:: Exercise ::
Search the records for the string "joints". Copy each line where it occurs.

:: Supplied data ::

= = = = =

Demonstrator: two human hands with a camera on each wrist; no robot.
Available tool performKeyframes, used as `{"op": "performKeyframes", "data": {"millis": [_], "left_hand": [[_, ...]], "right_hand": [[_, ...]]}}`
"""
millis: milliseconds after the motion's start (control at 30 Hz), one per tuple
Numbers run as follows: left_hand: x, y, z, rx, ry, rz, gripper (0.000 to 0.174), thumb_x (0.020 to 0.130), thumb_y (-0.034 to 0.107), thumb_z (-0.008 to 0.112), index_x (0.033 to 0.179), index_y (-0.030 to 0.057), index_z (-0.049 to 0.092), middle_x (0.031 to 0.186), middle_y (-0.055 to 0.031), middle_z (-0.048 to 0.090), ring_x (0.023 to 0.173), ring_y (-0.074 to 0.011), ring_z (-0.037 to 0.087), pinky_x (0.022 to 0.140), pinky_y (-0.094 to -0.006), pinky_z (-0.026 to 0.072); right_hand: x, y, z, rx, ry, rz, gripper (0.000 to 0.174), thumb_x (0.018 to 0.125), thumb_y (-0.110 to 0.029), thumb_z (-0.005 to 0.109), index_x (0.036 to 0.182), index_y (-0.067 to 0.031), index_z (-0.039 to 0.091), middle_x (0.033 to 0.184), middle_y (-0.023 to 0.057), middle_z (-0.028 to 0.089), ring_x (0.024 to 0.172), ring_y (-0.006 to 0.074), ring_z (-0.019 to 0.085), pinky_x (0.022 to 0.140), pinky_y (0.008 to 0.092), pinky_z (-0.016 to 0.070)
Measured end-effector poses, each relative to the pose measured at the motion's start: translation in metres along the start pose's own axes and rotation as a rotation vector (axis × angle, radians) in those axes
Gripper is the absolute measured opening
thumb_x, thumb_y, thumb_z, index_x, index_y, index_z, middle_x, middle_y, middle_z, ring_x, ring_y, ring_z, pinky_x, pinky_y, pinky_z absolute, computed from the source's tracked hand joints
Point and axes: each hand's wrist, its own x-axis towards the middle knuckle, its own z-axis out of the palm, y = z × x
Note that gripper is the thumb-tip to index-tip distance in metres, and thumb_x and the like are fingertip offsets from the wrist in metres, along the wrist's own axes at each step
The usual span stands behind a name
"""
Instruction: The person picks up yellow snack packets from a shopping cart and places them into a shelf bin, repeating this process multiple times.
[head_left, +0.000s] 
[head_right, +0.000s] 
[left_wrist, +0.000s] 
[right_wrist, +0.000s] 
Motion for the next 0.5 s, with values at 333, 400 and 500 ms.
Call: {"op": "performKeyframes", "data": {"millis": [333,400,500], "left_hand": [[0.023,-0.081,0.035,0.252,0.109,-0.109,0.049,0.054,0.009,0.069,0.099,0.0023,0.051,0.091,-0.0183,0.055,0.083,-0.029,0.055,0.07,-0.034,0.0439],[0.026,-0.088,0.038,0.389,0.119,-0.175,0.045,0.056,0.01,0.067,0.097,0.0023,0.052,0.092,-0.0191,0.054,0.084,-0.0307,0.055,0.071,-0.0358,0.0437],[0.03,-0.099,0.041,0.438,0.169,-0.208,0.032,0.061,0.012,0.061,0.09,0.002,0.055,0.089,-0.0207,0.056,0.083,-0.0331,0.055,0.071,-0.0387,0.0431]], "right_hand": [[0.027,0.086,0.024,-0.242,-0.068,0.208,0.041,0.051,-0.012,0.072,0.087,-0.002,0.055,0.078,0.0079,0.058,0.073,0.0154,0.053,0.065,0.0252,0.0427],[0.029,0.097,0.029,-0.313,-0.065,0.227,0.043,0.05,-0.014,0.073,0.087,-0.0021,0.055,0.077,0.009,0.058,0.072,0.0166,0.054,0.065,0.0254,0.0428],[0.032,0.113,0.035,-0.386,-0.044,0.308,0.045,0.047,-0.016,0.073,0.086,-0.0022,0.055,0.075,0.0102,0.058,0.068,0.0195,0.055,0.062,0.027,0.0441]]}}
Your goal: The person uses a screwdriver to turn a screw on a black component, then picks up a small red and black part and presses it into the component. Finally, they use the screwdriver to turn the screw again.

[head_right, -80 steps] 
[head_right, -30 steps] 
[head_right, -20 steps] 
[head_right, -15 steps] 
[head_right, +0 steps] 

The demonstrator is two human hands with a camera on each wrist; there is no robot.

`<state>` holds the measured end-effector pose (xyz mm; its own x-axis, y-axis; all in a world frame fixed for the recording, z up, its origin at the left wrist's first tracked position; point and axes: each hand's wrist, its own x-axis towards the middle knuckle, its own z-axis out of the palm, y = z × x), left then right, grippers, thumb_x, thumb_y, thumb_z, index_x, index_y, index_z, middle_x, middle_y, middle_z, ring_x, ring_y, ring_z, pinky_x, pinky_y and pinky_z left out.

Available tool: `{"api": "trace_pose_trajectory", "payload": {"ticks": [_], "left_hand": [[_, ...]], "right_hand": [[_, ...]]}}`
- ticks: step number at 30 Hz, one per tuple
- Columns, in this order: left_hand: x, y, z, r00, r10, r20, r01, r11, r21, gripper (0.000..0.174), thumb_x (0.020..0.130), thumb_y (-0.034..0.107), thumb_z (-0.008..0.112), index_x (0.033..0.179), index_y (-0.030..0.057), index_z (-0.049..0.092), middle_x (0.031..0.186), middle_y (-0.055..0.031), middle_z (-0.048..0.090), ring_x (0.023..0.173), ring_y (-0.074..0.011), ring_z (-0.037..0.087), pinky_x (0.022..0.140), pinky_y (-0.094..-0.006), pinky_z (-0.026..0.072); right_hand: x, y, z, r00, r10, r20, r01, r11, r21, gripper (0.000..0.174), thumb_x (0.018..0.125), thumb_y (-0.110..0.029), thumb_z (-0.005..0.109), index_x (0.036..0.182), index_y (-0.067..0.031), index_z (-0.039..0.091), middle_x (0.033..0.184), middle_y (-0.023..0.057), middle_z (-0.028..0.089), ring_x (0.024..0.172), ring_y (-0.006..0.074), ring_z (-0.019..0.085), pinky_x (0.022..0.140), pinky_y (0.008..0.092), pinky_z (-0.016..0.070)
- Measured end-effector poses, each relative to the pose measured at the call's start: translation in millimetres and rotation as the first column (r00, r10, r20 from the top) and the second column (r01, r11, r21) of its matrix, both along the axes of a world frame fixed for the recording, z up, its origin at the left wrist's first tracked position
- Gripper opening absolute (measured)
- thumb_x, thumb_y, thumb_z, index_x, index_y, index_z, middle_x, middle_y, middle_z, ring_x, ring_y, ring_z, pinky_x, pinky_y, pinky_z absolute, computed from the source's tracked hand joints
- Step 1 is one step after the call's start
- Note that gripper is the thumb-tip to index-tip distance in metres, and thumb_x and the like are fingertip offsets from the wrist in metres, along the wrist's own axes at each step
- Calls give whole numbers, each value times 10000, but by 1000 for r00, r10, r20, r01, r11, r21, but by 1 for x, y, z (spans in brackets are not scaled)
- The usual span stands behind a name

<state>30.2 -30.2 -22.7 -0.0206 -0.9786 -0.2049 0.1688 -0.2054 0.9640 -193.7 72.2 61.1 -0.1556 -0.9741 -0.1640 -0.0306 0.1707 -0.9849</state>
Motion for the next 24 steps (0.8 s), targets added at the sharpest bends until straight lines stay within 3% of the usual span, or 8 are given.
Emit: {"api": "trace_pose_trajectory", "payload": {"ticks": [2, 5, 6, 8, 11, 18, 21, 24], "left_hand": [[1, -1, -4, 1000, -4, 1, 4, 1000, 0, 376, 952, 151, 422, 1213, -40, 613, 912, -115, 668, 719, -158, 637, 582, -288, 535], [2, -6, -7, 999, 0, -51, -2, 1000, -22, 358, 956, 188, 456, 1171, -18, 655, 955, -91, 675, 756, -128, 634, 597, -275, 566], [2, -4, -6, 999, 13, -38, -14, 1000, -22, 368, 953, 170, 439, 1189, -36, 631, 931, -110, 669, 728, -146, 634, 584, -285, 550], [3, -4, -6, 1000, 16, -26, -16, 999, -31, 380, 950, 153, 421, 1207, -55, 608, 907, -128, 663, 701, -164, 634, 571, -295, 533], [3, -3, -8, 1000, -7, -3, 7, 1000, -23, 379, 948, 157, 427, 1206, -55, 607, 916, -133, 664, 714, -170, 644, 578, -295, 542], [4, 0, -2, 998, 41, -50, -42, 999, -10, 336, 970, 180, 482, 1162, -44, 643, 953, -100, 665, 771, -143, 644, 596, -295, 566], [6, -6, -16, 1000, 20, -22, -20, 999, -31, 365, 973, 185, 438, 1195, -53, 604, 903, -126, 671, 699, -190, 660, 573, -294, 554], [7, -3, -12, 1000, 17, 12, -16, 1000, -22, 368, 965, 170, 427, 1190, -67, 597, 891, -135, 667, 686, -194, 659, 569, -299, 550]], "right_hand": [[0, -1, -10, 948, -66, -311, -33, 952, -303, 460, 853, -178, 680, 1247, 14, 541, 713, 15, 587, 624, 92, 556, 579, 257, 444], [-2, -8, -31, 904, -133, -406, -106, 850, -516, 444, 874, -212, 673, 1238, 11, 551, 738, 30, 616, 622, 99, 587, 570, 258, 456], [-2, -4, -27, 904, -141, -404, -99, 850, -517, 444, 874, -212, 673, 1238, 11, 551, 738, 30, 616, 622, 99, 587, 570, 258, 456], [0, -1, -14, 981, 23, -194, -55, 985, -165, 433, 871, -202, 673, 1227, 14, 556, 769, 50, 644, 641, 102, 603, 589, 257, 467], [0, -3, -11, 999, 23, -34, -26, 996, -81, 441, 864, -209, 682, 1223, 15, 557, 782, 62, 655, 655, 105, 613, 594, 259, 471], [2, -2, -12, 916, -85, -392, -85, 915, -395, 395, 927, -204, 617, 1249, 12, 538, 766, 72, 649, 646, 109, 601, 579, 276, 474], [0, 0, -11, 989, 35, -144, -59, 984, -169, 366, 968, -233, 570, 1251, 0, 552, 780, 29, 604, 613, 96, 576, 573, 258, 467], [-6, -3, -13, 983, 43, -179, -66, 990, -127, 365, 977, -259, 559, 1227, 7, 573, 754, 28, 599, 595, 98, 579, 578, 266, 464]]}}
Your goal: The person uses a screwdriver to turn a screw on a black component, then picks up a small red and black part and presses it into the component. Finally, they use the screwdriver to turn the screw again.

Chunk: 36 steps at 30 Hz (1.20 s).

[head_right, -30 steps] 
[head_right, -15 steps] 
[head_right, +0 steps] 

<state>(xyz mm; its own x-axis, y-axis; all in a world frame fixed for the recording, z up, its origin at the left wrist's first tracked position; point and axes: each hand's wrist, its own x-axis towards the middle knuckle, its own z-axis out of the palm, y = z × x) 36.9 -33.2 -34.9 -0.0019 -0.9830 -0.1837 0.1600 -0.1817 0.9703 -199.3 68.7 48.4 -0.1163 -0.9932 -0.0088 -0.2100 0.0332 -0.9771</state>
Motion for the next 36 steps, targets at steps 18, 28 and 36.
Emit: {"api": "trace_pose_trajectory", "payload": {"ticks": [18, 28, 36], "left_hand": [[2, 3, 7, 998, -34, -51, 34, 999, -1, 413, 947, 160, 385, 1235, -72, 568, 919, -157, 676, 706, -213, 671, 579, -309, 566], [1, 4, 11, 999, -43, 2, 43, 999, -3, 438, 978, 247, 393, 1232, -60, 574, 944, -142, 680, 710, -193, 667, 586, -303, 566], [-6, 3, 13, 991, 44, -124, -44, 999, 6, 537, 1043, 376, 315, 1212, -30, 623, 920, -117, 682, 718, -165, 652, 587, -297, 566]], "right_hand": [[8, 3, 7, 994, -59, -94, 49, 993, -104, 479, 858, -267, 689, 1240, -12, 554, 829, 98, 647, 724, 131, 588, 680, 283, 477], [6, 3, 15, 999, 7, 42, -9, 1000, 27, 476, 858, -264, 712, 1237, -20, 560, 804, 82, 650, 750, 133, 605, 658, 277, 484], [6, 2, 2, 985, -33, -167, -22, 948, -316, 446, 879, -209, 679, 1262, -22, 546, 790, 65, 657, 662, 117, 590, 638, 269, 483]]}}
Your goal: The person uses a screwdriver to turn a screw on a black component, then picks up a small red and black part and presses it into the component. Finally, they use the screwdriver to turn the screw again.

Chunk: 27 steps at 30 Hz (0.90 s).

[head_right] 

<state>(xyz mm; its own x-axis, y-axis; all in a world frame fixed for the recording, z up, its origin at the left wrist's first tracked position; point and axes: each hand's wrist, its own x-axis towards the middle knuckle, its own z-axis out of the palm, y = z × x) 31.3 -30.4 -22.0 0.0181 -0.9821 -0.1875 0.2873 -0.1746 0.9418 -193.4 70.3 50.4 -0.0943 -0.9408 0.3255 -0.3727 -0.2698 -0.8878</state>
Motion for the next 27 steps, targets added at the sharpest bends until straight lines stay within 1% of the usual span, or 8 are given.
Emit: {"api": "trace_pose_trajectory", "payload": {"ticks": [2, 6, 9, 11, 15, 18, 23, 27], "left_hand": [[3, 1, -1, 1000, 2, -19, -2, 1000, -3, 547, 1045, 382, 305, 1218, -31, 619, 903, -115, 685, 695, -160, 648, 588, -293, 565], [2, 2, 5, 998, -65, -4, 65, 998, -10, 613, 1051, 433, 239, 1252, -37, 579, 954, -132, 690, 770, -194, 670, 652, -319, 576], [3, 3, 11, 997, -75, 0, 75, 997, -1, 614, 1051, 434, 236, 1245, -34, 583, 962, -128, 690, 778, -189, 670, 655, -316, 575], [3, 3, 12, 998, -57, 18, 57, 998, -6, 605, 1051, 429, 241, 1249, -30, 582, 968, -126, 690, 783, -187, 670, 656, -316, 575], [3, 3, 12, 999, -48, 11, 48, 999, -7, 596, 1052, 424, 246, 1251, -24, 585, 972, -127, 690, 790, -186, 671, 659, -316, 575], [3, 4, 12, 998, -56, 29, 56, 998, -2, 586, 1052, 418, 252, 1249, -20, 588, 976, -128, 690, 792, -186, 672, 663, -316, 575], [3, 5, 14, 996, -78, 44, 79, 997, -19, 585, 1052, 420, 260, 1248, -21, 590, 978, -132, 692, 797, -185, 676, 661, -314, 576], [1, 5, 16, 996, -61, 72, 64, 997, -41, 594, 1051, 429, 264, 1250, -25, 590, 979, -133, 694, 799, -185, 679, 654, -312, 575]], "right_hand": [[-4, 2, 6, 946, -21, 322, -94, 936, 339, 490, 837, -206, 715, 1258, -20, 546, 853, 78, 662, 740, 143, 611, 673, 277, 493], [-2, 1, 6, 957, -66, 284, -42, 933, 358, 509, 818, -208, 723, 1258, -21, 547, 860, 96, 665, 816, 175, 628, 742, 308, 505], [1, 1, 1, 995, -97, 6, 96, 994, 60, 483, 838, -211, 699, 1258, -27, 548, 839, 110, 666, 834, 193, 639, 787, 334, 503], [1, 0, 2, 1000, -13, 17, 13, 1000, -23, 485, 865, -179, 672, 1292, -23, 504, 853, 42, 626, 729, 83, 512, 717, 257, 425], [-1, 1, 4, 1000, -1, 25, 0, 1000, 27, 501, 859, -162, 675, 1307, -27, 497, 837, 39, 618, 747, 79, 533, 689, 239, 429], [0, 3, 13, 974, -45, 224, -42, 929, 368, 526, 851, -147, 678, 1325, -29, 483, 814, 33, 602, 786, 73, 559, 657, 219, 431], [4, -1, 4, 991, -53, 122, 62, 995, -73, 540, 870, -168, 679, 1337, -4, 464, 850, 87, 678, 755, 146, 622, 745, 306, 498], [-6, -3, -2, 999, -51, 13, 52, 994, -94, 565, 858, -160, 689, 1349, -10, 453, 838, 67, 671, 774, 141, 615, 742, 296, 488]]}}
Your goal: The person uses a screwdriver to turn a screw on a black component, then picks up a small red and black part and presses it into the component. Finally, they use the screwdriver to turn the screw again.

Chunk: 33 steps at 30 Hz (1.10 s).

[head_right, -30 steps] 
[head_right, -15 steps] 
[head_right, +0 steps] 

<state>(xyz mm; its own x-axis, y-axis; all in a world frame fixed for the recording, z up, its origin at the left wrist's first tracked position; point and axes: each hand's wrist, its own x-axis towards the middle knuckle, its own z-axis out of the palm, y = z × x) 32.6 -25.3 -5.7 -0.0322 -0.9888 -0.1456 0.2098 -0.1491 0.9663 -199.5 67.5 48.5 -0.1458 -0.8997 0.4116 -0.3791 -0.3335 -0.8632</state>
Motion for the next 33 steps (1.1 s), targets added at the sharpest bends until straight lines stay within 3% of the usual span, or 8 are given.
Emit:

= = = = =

:: Result of this exercise ::
thumb_x, thumb_y, thumb_z, index_x, index_y, index_z, middle_x, middle_y, middle_z, ring_x, ring_y, ring_z, pinky_x, pinky_y, pinky_z absolute, computed from the source's tracked hand joints
- thumb_x, thumb_y, thumb_z, index_x, index_y, index_z, middle_x, middle_y, middle_z, ring_x, ring_y, ring_z, pinky_x, pinky_y, pinky_z absolute, computed from the source's tracked hand joints

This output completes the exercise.